Ingress in OpenShift
Two supported methods exist for providing Ingress in OpenShift with the GitLab Operator:
- (Default) NGINX Ingress Controller
- OpenShift Routes
NGINX Ingress Controller
In this configuration, traffic flows as follows:
Workaround for OpenShift Router overriding NGINX Ingress Controller
In an OpenShift environment, the GitLab Ingresses may receive the hostname of
the GitLab instance instead of the external IP address of the NGINX Service.
This can be seen in the output of kubectl get ingress -n <namespace>
in the
ADDRESS
column.
The OpenShift Router controller incorrectly updates the Ingress resource instead of ignoring it due to the different Ingress class. The following command instructs the OpenShift Router controller to properly ignore Ingresses other than the standard Ingresses deployed in OpenShift:
kubectl -n openshift-ingress-operator \
patch ingresscontroller default \
--type merge \
-p '{"spec":{"namespaceSelector":{"matchLabels":{"openshift.io/cluster-monitoring":"true"}}}}'
If this patch is applied after Ingresses have already been created, manually delete the Ingresses. The GitLab Operator manually recreates them. They should be properly owned by the NGINX Ingress Controller and ignored by the OpenShift Router.
Configuration
By default, the GitLab Operator deploys the GitLab fork of the NGINX Ingress Controller chart.
To use the NGINX Ingress Controller for Ingress, complete the following:
- Start by following the first step of the installation instructions to install the GitLab Operator.
-
Find the domain name associated with the Route created for Webservice:
$ kubectl get route -n openshift-console console -ojsonpath='{.status.ingress[0].host}' console-openshift-console.yourdomain.com
The domain to use in the next step is the portion after
console-openshift-console
. -
In the step where the GitLab CR manifest is created, set the domain as follows:
spec: chart: values: global: # Configure the domain from the previous step. hosts: domain: yourdomain.com
By default, CertManager will create and manage TLS certificates for the GitLab-related Ingresses. See the TLS documentation for more options. - Follow the rest of the installation instructions, applying the GitLab CR and confirming that the CR status is eventually
Ready
. -
Find the external IP address of the NGINX Ingress Controller’s Service (of type LoadBalancer):
$ kubectl get svc -n gitlab-system gitlab-nginx-ingress-controller -ojsonpath='{.status.loadBalancer.ingress[].ip}' 11.22.33.444
-
Create A records in your DNS provider to connect the domain and the external IP address from the previous steps:
-
gitlab.yourdomain.com
->11.22.33.444
-
registry.yourdomain.com
->11.22.33.444
-
minio.yourdomain.com
->11.22.33.444
Creating individual A records rather than a wildcard A record ensures that existing Routes (such as the Route for the OpenShift dashboard) continue to work as expected.
-
GitLab should then be available at https://gitlab.yourdomain.com
.
OpenShift Routes
By default, OpenShift uses Routes to manage Ingress.

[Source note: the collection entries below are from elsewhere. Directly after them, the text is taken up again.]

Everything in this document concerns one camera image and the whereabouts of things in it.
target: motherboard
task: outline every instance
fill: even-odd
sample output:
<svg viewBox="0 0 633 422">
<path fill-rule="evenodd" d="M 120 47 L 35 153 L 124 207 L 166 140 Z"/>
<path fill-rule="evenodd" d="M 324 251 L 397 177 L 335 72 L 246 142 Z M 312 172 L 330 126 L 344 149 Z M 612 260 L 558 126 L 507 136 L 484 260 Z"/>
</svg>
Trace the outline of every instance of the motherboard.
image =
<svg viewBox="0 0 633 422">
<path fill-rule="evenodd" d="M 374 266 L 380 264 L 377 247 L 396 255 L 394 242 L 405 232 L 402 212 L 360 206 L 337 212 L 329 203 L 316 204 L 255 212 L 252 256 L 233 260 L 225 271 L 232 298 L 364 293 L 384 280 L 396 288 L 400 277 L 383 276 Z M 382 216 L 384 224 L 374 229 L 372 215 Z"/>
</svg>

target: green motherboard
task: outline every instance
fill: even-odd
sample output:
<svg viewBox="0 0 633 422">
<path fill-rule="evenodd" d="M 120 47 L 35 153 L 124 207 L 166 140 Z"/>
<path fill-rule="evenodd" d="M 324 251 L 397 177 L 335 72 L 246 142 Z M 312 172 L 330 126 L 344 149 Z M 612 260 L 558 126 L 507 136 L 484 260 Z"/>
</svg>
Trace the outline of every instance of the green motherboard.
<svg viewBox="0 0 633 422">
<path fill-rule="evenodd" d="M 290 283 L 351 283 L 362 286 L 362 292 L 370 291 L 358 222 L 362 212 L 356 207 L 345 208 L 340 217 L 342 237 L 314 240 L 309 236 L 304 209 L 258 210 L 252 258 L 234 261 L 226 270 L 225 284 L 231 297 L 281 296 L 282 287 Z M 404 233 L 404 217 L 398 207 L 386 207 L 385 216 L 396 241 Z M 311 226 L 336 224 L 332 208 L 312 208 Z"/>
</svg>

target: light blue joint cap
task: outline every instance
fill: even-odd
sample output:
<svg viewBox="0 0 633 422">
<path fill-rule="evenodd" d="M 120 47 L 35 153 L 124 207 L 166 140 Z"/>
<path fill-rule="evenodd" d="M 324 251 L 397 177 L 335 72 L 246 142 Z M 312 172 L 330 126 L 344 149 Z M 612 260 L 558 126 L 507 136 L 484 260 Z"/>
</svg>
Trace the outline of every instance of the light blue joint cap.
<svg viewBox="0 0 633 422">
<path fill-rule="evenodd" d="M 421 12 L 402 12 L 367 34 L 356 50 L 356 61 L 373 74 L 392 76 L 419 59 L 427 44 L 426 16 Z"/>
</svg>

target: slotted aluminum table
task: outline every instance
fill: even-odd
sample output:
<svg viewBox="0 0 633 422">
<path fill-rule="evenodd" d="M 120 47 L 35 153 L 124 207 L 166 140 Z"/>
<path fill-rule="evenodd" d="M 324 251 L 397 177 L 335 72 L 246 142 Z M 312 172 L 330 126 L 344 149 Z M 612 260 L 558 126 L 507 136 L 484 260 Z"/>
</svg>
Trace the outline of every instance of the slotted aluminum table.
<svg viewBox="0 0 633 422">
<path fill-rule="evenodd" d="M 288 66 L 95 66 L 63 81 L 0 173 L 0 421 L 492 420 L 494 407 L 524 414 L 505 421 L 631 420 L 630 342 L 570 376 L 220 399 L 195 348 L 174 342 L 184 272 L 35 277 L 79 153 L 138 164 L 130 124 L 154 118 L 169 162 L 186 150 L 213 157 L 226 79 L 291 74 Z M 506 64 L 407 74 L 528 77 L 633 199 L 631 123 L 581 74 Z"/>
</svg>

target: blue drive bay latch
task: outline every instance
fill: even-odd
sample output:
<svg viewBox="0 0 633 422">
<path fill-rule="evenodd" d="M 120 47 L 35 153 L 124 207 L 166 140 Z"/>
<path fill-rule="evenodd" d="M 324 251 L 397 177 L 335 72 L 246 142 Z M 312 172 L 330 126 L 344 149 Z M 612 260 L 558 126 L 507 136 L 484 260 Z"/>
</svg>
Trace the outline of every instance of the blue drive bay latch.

In this configuration, traffic flows as follows:
Setup
To use OpenShift Routes for Ingress, complete the following:
- Start by following the first step of the installation instructions to install the GitLab Operator.
-
Find the domain name associated with the Route created for Webservice:
$ kubectl get route -n openshift-console console -ojsonpath='{.status.ingress[0].host}' console-openshift-console.yourdomain.com
The domain to use in the next step is the portion after
console-openshift-console
. -
In the step where the GitLab CR manifest is created, also set:
spec: chart: values: # Disable NGINX Ingress Controller. nginx-ingress: enabled: false global: # Configure the domain from the previous step. hosts: domain: yourdomain.com ingress: # Unset `spec.ingressClassName` on the Ingress objects # so the OpenShift Router takes ownership. class: none annotations: # The OpenShift documentation says "edge" is the default, but # the TLS configuration is only passed to the Route if this annotation # is manually set. route.openshift.io/termination: "edge"
By default, CertManager will create and manage TLS certificates for the GitLab-related Routes. See the TLS documentation for more options. If the OpenShift cluster is secured with a wildcard certificate, option 2 allows the wildcard certificate to secure the GitLab-related Routes. - Follow the rest of the installation instructions, applying the GitLab CR and confirming that the CR status is eventually
Ready
.
GitLab should then be available at https://gitlab.yourdomain.com
.
In this configuration, OpenShift Routes are created by translating the Ingresses created by the GitLab Operator. More information on this translation is available in the Route documentation.